Repeat all the lines below exactly, but omit the pictures.
━━━━━ Provided material
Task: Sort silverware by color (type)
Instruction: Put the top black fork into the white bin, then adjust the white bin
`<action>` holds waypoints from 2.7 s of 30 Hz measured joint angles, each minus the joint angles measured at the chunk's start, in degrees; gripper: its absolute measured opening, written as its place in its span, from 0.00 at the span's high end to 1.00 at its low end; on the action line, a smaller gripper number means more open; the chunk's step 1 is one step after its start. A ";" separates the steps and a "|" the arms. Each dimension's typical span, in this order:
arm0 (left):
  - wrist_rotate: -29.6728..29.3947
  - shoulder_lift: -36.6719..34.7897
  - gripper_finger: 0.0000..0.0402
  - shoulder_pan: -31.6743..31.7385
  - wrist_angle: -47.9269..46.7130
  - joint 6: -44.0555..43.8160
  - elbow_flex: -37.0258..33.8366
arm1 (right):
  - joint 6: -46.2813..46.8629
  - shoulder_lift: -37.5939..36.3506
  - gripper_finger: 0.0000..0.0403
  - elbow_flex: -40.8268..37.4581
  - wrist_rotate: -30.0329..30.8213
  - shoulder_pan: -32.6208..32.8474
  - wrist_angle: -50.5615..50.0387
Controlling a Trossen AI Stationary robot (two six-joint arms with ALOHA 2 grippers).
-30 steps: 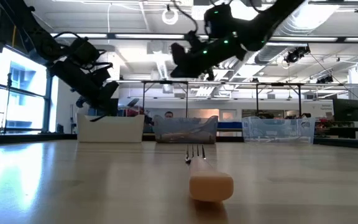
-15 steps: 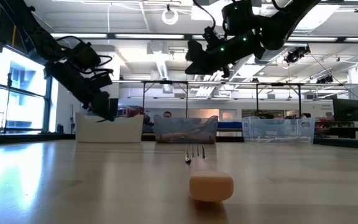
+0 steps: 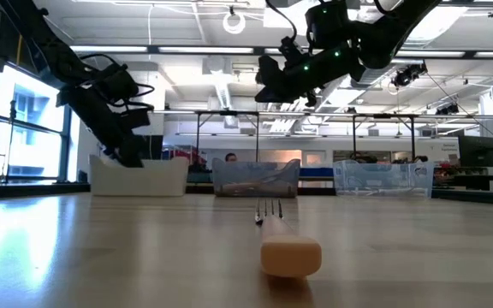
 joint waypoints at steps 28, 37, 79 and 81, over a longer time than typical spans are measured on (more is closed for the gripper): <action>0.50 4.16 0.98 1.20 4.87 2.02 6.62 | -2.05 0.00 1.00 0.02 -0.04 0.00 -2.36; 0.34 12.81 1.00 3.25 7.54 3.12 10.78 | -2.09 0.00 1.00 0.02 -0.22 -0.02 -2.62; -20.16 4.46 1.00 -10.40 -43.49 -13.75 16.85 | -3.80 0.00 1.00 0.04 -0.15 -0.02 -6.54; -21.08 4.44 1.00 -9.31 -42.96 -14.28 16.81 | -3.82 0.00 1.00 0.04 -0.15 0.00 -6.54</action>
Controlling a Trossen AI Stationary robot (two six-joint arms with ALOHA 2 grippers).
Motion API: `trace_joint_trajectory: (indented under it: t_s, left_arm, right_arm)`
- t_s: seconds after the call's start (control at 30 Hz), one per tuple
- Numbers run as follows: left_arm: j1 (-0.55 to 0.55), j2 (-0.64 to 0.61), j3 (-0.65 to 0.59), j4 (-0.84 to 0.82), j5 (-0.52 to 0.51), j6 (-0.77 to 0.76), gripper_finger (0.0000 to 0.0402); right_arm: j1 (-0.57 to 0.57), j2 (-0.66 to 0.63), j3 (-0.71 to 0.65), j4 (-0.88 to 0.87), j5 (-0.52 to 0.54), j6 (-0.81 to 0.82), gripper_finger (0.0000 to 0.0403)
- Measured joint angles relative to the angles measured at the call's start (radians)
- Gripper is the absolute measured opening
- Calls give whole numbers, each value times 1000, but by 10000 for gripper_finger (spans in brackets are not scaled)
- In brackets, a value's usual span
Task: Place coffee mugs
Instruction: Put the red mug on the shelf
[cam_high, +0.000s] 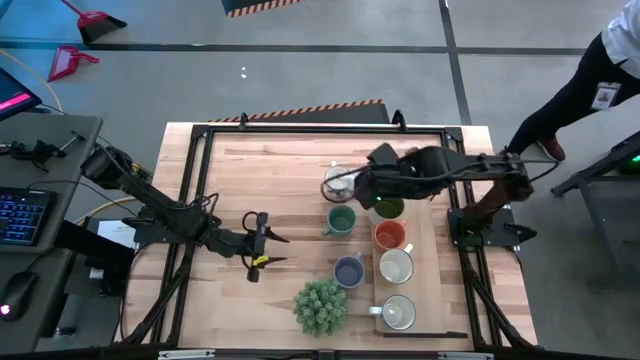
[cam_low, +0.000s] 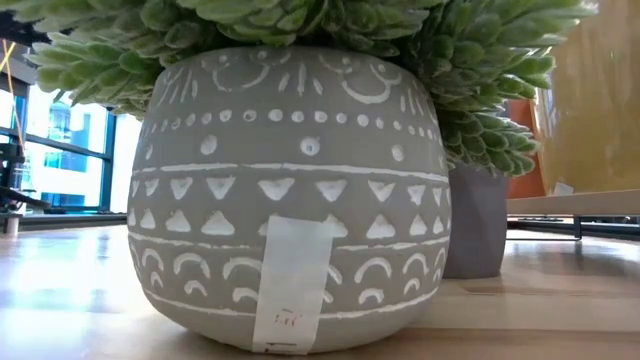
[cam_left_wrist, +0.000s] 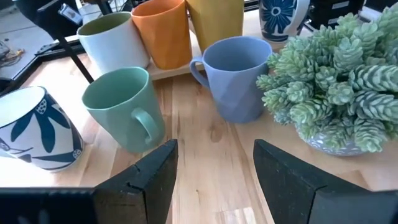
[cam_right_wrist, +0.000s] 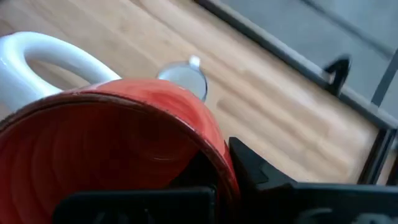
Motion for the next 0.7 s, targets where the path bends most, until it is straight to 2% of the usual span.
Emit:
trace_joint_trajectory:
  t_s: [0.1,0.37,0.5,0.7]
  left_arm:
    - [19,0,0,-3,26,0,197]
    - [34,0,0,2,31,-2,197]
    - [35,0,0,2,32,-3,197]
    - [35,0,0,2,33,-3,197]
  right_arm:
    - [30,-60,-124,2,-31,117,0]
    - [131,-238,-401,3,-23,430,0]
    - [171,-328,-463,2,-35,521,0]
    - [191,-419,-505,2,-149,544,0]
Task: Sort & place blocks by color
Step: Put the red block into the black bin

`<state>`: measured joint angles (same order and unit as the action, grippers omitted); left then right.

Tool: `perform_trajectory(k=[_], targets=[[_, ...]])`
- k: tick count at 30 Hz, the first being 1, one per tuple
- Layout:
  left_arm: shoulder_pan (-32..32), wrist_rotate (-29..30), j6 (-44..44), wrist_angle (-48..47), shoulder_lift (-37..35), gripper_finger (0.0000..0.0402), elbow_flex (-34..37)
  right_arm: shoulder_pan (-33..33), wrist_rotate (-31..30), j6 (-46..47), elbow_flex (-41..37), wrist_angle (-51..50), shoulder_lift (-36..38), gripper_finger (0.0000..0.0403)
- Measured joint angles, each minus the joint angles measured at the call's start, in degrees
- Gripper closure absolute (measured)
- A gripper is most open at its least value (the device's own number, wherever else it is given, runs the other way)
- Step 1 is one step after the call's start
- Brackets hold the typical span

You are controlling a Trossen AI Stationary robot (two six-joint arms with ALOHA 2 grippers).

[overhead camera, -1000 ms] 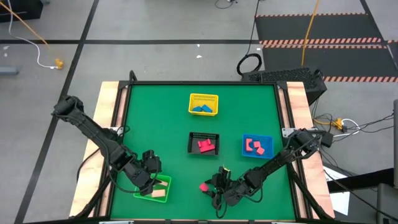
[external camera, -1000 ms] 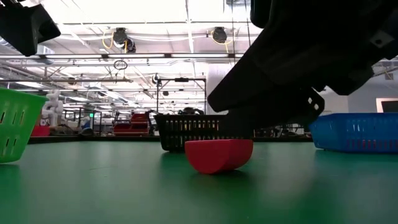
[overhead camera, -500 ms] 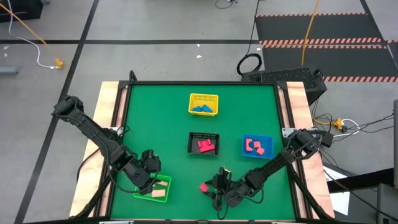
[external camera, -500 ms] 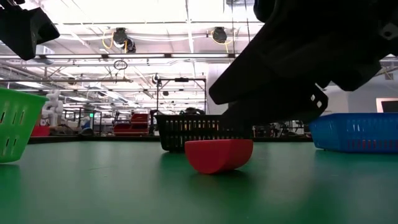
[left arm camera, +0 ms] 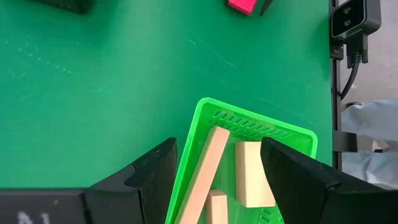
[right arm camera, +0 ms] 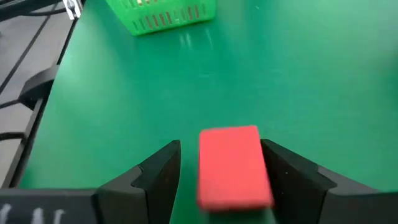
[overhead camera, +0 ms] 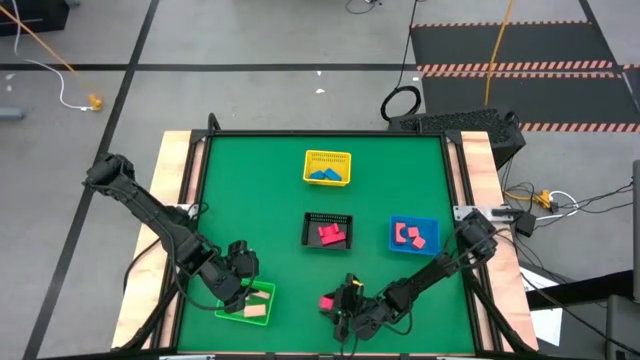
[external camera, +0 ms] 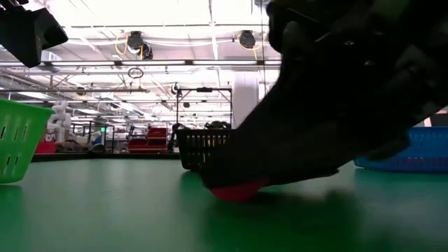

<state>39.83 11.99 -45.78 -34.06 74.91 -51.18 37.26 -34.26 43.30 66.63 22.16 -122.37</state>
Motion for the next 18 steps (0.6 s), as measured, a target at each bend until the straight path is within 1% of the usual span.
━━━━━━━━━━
# [Response to this task]
Task: Sort silverware by color (type)
Instruction: Put the top black fork into the white bin, then adjust the white bin
`<action>` holds waypoints from 2.7 s of 30 Hz measured joint angles, each minus the joint angles measured at the chunk's start, in degrees; gripper: its absolute measured opening, written as its place in its span, from 0.00 at the span's high end to 1.00 at its low end; on the action line, a smaller gripper number means more open; the chunk's step 1 is one step after its start. A ";" separates the steps and a "|" the arms. Each dimension's typical span, in this order:
arm0 (left):
  - wrist_rotate: -29.6728..29.3947
  - shoulder_lift: -36.6719..34.7897
  - gripper_finger: 0.0000..0.0402
  - shoulder_pan: -31.6743..31.7385
  - wrist_angle: -47.9269..46.7130
  - joint 6: -44.0555..43.8160
  - elbow_flex: -37.0258..33.8366
arm1 (right):
  - joint 6: -46.2813..46.8629
  - shoulder_lift: -37.5939..36.3506
  - gripper_finger: 0.0000..0.0403
  - elbow_flex: -40.8268..37.4581
  - wrist_rotate: -30.0329..30.8213
  - shoulder_pan: -32.6208..32.8474
  - wrist_angle: -50.5615..50.0387
Controlling a Trossen AI Stationary robot (two six-joint arms with ALOHA 2 grippers).
-30 steps: 
-15 steps: 
+0 steps: 
 joint waypoints at steps 28, 37, 79 and 81, over a longer time than typical spans are measured on (more is closed for the gripper): <action>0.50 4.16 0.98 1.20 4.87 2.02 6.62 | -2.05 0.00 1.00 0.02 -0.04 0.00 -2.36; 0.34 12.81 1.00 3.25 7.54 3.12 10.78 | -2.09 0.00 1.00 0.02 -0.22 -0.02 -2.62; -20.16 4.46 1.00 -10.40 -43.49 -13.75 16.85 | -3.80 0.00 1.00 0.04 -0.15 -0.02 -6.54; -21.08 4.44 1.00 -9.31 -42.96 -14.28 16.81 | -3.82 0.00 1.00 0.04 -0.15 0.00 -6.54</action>
Controlling a Trossen AI Stationary robot (two six-joint arms with ALOHA 2 grippers).
Motion API: `trace_joint_trajectory: (indented under it: t_s, left_arm, right_arm)`
- t_s: seconds after the call's start (control at 30 Hz), one per tuple
- Numbers run as follows: left_arm: j1 (-0.55 to 0.55), j2 (-0.64 to 0.61), j3 (-0.65 to 0.59), j4 (-0.84 to 0.82), j5 (-0.52 to 0.51), j6 (-0.77 to 0.76), gripper_finger (0.0000 to 0.0402); right_arm: j1 (-0.57 to 0.57), j2 (-0.66 to 0.63), j3 (-0.71 to 0.65), j4 (-0.88 to 0.87), j5 (-0.52 to 0.54), j6 (-0.81 to 0.82), gripper_finger (0.0000 to 0.0403)
- Measured joint angles relative to the angles measured at the call's start (radians)
- Gripper is the absolute measured opening
- Calls give whole numbers, each value times 1000, but by 10000 for gripper_finger (spans in brackets are not scaled)
- In brackets, a value's usual span
Task: Place coffee mugs
Instruction: Put the red mug on the shelf
[cam_high, +0.000s] 
[cam_low, +0.000s] 
[cam_left_wrist, +0.000s] 
[cam_right_wrist, +0.000s] 
Motion for the next 0.7 s, targets where the path bends most, until it is straight to 2% of the usual span.
Emit:
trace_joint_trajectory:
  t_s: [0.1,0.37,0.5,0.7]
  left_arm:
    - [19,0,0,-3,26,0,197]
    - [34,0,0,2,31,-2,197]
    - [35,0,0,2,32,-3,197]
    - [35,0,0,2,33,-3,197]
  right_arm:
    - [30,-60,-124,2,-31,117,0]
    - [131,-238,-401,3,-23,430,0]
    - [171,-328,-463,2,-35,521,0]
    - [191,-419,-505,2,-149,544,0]
Task: Sort & place blocks by color
Step: Put the red block into the black bin

`<state>`: measured joint angles (same order and unit as the action, grippers omitted); left then right.

Tool: `perform_trajectory(k=[_], targets=[[_, ...]])`
- k: tick count at 30 Hz, the first being 1, one per tuple
- Layout:
  left_arm: shoulder_pan (-32..32), wrist_rotate (-29..30), j6 (-44..44), wrist_angle (-48..47), shoulder_lift (-37..35), gripper_finger (0.0000..0.0402), elbow_flex (-34..37)
  right_arm: shoulder_pan (-33..33), wrist_rotate (-31..30), j6 (-46..47), elbow_flex (-41..37), wrist_angle (-51..50), shoulder_lift (-36..38), gripper_finger (0.0000..0.0403)
- Measured joint angles, each minus the joint angles measured at the call's start, in degrees
- Gripper closure absolute (measured)
- A gripper is most open at its least value (the device's own number, wherever else it is given, runs the other way)
- Step 1 is one step after the call's start
- Brackets hold the typical span

You are controlling a Trossen AI Stationary robot (two six-joint arms with ALOHA 2 grippers).

[overhead camera, -1000 ms] 
[external camera, -1000 ms] 
[overhead camera, -500 ms] 
[external camera, -500 ms] 
[left arm camera, +0 ms] 
[right arm camera, +0 ms] 
[overhead camera, +0 ms] 
[external camera, +0 ms] 

<state>39.83 11.99 -45.78 -34.06 74.91 -51.18 37.26 -34.26 43.30 66.63 22.16 -122.37</state>
Motion for the next 18 steps (0.6 s), as measured, a target at each bend until the straight path is within 1% of the usual span.

The output has nothing more to it.